I can download individual images, but when I run this it stalls. Been running for at least 5 minutes and nothing. I’ve also tried restarting the machine. How do I get it working and is there a way to see its progress? I’m running this on a Paperspace Gradient Pytorch

searches = 'forest','bird'
path = Path('bird_or_not')
from time import sleep

for o in searches:
    dest = (path/o)
    dest.mkdir(exist_ok=True, parents=True)
    download_images(dest, urls=search_images(f'{o} photo'))
    sleep(10)  # Pause between searches to avoid over-loading server
    download_images(dest, urls=search_images(f'{o} sun photo'))
    sleep(10)
    download_images(dest, urls=search_images(f'{o} shade photo'))
    sleep(10)
    resize_images(path/o, max_size=400, dest=path/o)

Hey!

Unfortunately, there’s no “easy” way to get progress bars in this case. Normally, you create progress bars at the point where the iteration happens, i.e., in your case, where each url is downloaded. But this happens inside the download_images function.
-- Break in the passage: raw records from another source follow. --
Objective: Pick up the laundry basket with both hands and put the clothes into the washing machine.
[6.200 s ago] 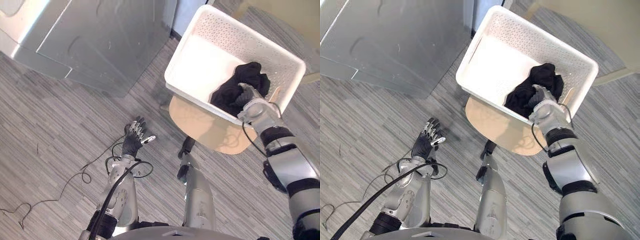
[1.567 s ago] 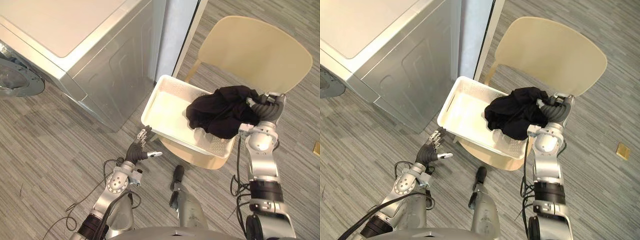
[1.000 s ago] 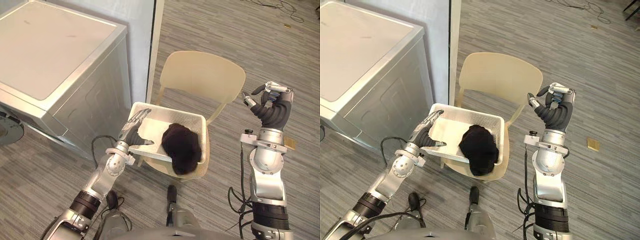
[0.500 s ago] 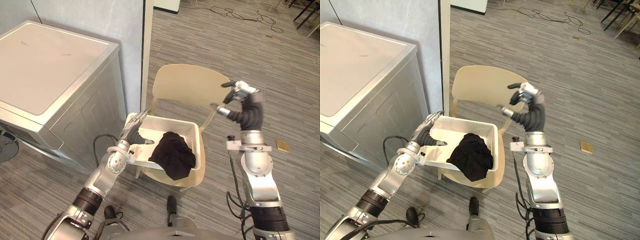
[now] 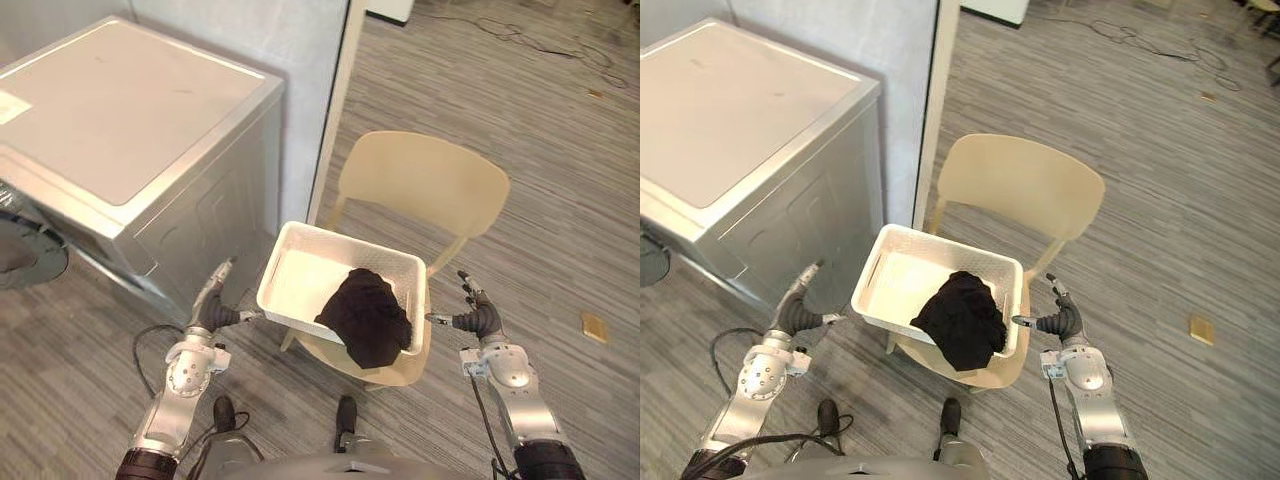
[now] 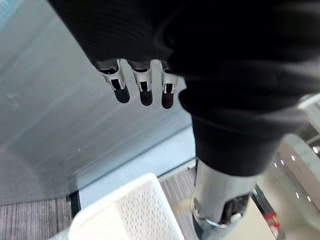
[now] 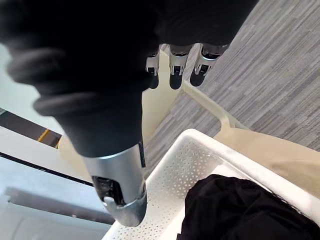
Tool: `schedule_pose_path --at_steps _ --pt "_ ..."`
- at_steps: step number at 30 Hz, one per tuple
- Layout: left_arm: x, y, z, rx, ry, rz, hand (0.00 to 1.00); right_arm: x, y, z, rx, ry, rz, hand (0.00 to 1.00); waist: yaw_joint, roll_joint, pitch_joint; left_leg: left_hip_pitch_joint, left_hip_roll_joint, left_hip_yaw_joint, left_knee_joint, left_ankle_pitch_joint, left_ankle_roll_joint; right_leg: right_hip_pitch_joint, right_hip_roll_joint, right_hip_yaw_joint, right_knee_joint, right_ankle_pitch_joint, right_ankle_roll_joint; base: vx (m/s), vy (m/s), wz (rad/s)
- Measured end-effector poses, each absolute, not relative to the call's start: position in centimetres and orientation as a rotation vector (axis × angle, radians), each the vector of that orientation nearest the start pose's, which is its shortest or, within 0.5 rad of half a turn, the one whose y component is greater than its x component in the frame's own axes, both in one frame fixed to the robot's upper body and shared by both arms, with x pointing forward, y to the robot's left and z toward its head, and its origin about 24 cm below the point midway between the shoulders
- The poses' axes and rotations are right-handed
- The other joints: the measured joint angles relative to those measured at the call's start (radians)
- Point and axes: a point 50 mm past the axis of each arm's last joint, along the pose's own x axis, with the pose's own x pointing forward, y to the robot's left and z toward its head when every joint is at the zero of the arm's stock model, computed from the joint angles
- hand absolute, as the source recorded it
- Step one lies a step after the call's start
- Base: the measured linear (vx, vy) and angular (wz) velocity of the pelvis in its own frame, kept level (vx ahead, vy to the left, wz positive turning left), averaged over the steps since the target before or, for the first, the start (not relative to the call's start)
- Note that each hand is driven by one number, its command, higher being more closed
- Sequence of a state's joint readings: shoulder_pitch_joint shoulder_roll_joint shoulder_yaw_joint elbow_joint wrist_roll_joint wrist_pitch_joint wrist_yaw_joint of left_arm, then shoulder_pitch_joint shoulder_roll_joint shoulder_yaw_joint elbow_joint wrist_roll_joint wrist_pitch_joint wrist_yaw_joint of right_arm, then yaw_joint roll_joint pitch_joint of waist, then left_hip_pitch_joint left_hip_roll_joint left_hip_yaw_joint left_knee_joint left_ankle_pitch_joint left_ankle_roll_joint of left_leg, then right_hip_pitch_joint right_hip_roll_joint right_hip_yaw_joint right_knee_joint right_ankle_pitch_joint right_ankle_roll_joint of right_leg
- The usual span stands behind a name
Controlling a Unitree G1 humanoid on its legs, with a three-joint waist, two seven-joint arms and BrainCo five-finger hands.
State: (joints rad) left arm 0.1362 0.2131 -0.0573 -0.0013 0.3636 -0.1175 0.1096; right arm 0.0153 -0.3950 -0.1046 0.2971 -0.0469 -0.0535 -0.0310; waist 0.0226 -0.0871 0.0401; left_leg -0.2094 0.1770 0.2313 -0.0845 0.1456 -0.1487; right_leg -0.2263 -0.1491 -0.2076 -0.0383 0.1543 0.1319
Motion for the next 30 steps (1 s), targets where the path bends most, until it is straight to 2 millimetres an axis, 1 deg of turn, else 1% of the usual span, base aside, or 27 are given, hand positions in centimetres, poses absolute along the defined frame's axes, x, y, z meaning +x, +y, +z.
schedule_pose_path --at_steps 2,4,6,8,10,11,12,14,17,19,20,22,24,27,28,29,30 --pt "22.5 18.6 3.3 0.513 -0.041 0.067 0.0 24.9 -27.0 1.2 -0.42 0.219 -0.18 0.0 0.015 -0.002 0.029 -0.025 -0.002 -0.021 0.0 0.008 0.006 -0.012 -0.002 -0.018 0.005 0.0 0.0 -0.03 0.002 0.31" --pt "22.5 18.8 3.5 0.464 -0.046 0.098 0.0 26.2 -26.6 1.9 -0.386 0.187 -0.181 0.0 0.029 -0.005 0.064 -0.044 -0.004 -0.046 0.0 0.018 0.012 -0.017 -0.004 -0.038 0.012 0.0 0.0 -0.03 0.004 0.34" --pt "22.5 19.1 3.5 0.445 -0.044 0.115 0.0 27.2 -26.2 2.4 -0.34 0.163 -0.181 0.0 0.036 -0.009 0.087 -0.061 -0.005 -0.067 0.004 0.025 0.014 -0.019 -0.004 -0.057 0.014 0.0 0.0 -0.03 0.001 0.31" --pt "22.5 19.5 3.7 0.422 -0.044 0.134 0.0 28.6 -25.7 3.3 -0.32 0.133 -0.176 0.0 0.046 -0.018 0.123 -0.076 -0.008 -0.086 0.006 0.041 0.019 -0.022 -0.006 -0.074 0.017 0.002 -0.002 -0.02 0.001 0.26" --pt "22.7 19.4 4.0 0.417 -0.059 0.134 0.0 29.6 -25.7 3.8 -0.314 0.122 -0.178 0.0 0.052 -0.02 0.149 -0.092 -0.01 -0.103 0.006 0.045 0.024 -0.026 -0.007 -0.09 0.019 0.002 -0.003 -0.04 0.003 0.24" --pt "22.9 19.3 4.2 0.408 -0.071 0.133 0.0 30.0 -25.5 4.0 -0.311 0.123 -0.176 0.0 0.06 -0.021 0.163 -0.104 -0.01 -0.113 0.006 0.048 0.027 -0.032 -0.007 -0.099 0.021 0.002 -0.003 -0.04 0.001 0.2" --pt "22.9 19.3 4.4 0.404 -0.078 0.133 0.0 30.2 -25.5 4.0 -0.31 0.127 -0.173 0.0 0.06 -0.02 0.166 -0.112 -0.01 -0.12 0.006 0.05 0.027 -0.035 -0.007 -0.106 0.021 0.002 -0.003 -0.04 -0.005 0.2" --pt "23.1 19.1 5.0 0.394 -0.107 0.13 0.0 30.9 -24.9 4.0 -0.313 0.132 -0.153 0.0 0.074 -0.023 0.186 -0.126 -0.01 -0.13 0.006 0.06 0.028 -0.045 -0.006 -0.112 0.026 0.004 -0.006 -0.05 -0.008 0.12" --pt "23.3 18.7 5.2 0.391 -0.116 0.117 0.0 31.0 -24.7 3.5 -0.336 0.161 -0.134 0.0 0.077 -0.022 0.197 -0.142 -0.012 -0.152 0.006 0.064 0.032 -0.047 -0.006 -0.133 0.028 0.003 -0.007 -0.04 -0.008 0.16" --pt "23.6 18.3 5.5 0.389 -0.131 0.102 0.0 30.8 -24.6 2.7 -0.353 0.203 -0.121 0.0 0.084 -0.029 0.223 -0.145 -0.011 -0.161 0.006 0.065 0.033 -0.047 -0.006 -0.141 0.035 -0.004 -0.012 -0.04 -0.012 0.15" --pt "23.6 18.2 5.5 0.39 -0.133 0.096 0.0 30.8 -24.6 2.3 -0.361 0.224 -0.116 0.0 0.084 -0.028 0.233 -0.149 -0.012 -0.168 0.006 0.065 0.032 -0.047 -0.006 -0.148 0.037 -0.009 -0.007 -0.05 -0.019 0.2" --pt "23.7 17.9 5.4 0.394 -0.133 0.077 0.0 30.6 -24.5 1.1 -0.426 0.293 -0.063 0.0 0.083 -0.03 0.25 -0.164 -0.011 -0.18 0.006 0.07 0.031 -0.056 -0.007 -0.161 0.044 -0.016 -0.011 -0.06 -0.022 0.16" --pt "23.7 17.3 5.4 0.393 -0.135 0.054 0.0 30.9 -24.2 0.2 -0.507 0.365 -0.015 0.0 0.09 -0.029 0.287 -0.164 -0.011 -0.179 0.006 0.072 0.029 -0.059 -0.008 -0.16 0.049 -0.016 -0.012 -0.06 -0.026 0.01" --pt "23.9 16.7 5.5 0.396 -0.146 0.024 0.0 32.0 -23.9 0.5 -0.536 0.379 -0.005 0.0 0.093 -0.027 0.317 -0.172 -0.01 -0.177 0.006 0.072 0.025 -0.07 -0.008 -0.158 0.051 -0.015 -0.014 -0.04 -0.021 -0.05" --pt "24.1 16.1 5.6 0.396 -0.157 -0.003 0.0 32.7 -23.9 1.0 -0.556 0.384 -0.001 0.0 0.096 -0.025 0.321 -0.19 -0.009 -0.175 0.006 0.075 0.024 -0.092 -0.007 -0.154 0.051 -0.01 -0.019 -0.05 -0.028 -0.06" --pt "24.4 15.4 6.0 0.393 -0.177 -0.032 0.0 33.6 -23.9 1.7 -0.586 0.382 -0.003 0.0 0.1 -0.018 0.344 -0.194 -0.009 -0.175 0.006 0.081 0.022 -0.094 -0.006 -0.154 0.045 0.001 -0.026 -0.06 -0.03 -0.07" --pt "24.5 14.9 6.1 0.376 -0.186 -0.048 0.0 34.1 -23.8 2.1 -0.616 0.382 0.002 0.0 0.104 -0.014 0.358 -0.194 -0.009 -0.173 0.006 0.082 0.021 -0.094 -0.006 -0.152 0.043 0.004 -0.026 -0.04 -0.022 -0.06"
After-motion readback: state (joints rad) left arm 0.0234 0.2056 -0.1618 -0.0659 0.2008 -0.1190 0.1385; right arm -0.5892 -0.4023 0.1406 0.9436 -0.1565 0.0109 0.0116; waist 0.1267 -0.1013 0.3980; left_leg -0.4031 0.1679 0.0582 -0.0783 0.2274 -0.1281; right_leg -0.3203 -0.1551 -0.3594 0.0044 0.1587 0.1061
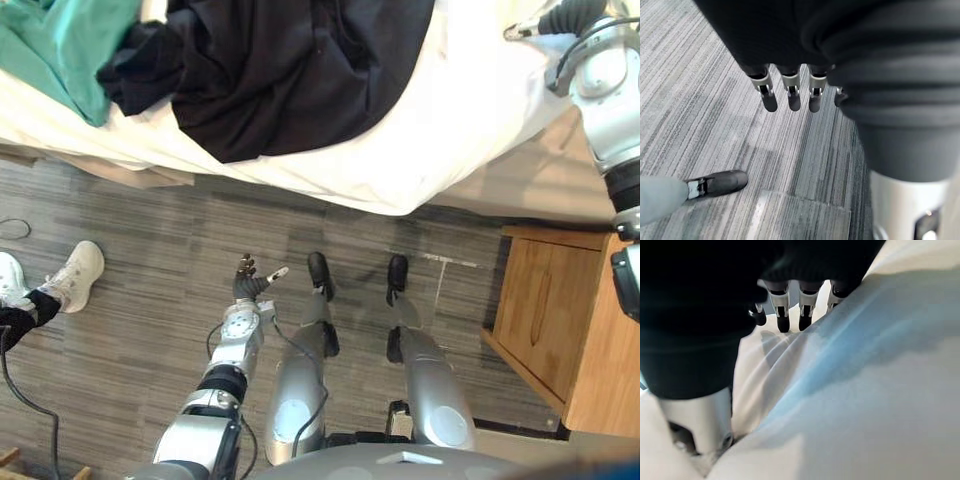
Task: Tidy the bed and pick cloth on bed and put in laundry
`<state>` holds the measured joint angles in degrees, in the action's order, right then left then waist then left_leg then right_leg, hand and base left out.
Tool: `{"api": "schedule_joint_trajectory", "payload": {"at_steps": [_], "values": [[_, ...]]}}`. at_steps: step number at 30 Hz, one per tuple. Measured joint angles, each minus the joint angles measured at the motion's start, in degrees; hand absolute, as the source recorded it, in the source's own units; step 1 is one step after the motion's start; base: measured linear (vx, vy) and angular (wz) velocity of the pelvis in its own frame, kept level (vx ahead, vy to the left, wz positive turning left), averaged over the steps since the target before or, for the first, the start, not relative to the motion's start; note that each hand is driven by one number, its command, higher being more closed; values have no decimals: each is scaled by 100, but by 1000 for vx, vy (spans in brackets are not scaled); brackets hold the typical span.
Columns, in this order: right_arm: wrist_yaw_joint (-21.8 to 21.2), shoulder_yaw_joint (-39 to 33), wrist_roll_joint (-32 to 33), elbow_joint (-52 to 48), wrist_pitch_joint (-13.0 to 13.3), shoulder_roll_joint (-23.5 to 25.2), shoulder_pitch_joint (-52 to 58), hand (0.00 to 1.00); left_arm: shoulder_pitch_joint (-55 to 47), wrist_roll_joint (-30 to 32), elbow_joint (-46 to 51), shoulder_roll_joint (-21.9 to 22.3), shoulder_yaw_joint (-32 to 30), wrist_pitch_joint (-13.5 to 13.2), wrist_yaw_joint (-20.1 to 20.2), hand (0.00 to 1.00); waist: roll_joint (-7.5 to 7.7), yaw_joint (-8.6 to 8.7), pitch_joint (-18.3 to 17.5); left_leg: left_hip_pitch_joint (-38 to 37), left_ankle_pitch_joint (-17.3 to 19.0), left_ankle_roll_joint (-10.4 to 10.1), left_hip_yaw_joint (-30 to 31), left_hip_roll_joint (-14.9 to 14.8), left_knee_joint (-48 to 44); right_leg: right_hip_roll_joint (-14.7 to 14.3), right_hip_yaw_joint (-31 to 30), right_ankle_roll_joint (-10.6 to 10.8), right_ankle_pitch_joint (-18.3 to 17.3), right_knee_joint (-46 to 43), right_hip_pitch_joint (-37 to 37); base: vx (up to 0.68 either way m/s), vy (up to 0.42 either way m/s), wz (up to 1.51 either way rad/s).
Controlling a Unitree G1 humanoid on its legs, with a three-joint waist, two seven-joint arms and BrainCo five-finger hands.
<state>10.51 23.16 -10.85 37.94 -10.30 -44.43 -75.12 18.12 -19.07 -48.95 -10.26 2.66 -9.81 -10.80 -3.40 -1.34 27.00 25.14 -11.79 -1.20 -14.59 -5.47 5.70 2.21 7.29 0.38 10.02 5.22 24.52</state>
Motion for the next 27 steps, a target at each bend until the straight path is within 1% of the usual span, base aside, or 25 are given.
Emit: {"api": "schedule_joint_trajectory", "payload": {"at_steps": [1,3,5,7,8,11,13,14,15,17,19,21,22,24,25,27], "values": [[7,1,77,-55,-51,-123,-23,100,59,-4,5,79,202,31,105,0,-102,-50,52,43,-20,-16,44,-5,5,-4,51,-3,1,-2,26,-38,-8,8],[4,0,86,-115,-106,-164,-23,100,60,-17,28,114,280,34,137,0,-137,-53,60,98,-33,-33,88,-9,13,-7,88,-10,-4,-7,64,-27,-8,8],[-11,-36,44,-272,-326,-178,-27,100,66,-39,30,129,447,43,168,0,-164,-60,71,224,-68,-55,103,-29,8,-19,144,-26,-6,-15,171,-22,-9,9],[-27,-83,26,-327,-442,-183,-27,100,66,-51,28,163,448,59,159,0,-172,-85,75,254,-72,-56,101,-29,6,-18,144,-27,-6,-21,208,-7,-1,2],[-47,-112,-92,-335,-525,-202,-26,100,66,-52,28,179,449,65,156,0,-183,-107,81,260,-72,-56,101,-25,3,-13,144,-27,-6,-24,213,0,0,0],[-58,-102,-100,-321,-548,-337,-16,100,64,-50,28,174,449,87,145,0,-184,-145,80,261,-71,-58,101,-21,3,-7,147,-31,-10,-29,213,0,0,0],[-28,-111,-56,-297,-477,-381,28,100,54,-48,28,173,449,90,147,0,-186,-144,79,257,-70,-58,101,-19,2,-4,153,-34,-14,-38,211,0,0,0],[21,-155,-4,-221,-370,-387,62,100,38,-53,29,172,446,90,169,0,-192,-140,75,244,-71,-58,97,-18,0,-2,153,-35,-14,-44,202,0,0,0],[39,-163,47,-199,-345,-386,71,100,32,-57,29,172,445,90,175,0,-194,-140,74,237,-71,-58,95,-18,-1,-1,153,-35,-15,-48,197,0,0,0],[123,-252,260,-139,-185,-384,197,100,-25,-201,31,173,439,99,232,0,-203,-134,69,158,-70,-59,82,-18,-3,-1,144,-39,-20,-56,125,0,0,0],[219,-346,491,-88,-46,-369,391,100,-102,-240,39,172,407,179,373,0,-212,-130,64,36,-54,-81,70,-19,-3,0,138,-44,-43,-68,21,0,0,0],[346,-748,763,-118,180,-273,792,100,-262,-165,49,186,398,194,493,0,-227,-126,54,-134,-29,-114,9,-25,-3,3,119,-51,-106,-121,-115,0,0,0],[366,-807,821,-130,214,-258,854,100,-294,-146,53,187,389,195,516,0,-229,-120,53,-165,-26,-119,-5,-27,-3,4,115,-51,-118,-144,-130,12,-14,-7],[446,-1288,1181,-309,364,-54,1208,100,-488,22,63,196,346,250,586,0,-231,-80,50,-341,-3,-144,-97,-32,-3,7,29,-32,-178,-220,-233,9,-26,-13],[470,-1358,1232,-346,400,-32,1284,100,-522,36,76,199,341,276,594,0,-231,-71,50,-381,0,-148,-117,-33,-3,7,12,-30,-184,-224,-265,8,-28,-15],[585,-1781,1315,-508,469,158,1634,100,-667,70,90,230,282,344,671,0,-227,-45,48,-569,41,-196,-247,-45,-3,6,-65,-19,-224,-252,-398,5,-30,-16]]}}
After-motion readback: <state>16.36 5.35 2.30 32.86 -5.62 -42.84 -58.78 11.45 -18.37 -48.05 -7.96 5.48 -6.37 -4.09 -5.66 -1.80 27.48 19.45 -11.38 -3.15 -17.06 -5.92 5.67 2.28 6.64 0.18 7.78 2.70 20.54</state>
So, to get progress bars, you would need to change download_images a tiny bit. Luckily, this is not that complicated!

You only need to import fastprogress, and wrap the iterator in download_images inside a progressbar.

Here’s a full working example. If you don’t understand everything, feel free to just use the code. That’s totally fine when starting out!

Edit: Updated link after making notebook public

1 Like

I would create a counter variable and inside the for I would insert a

print(counter)
counter = counter + 1

In this way you know it is still working :slight_smile:

1 Like

It turned out to just be very slow. When I waited about 10 minutes it worked. 5 was too short.

That link gave a 404

Oops, didn’t know Kaggle notebooks were private by default. Fixed now!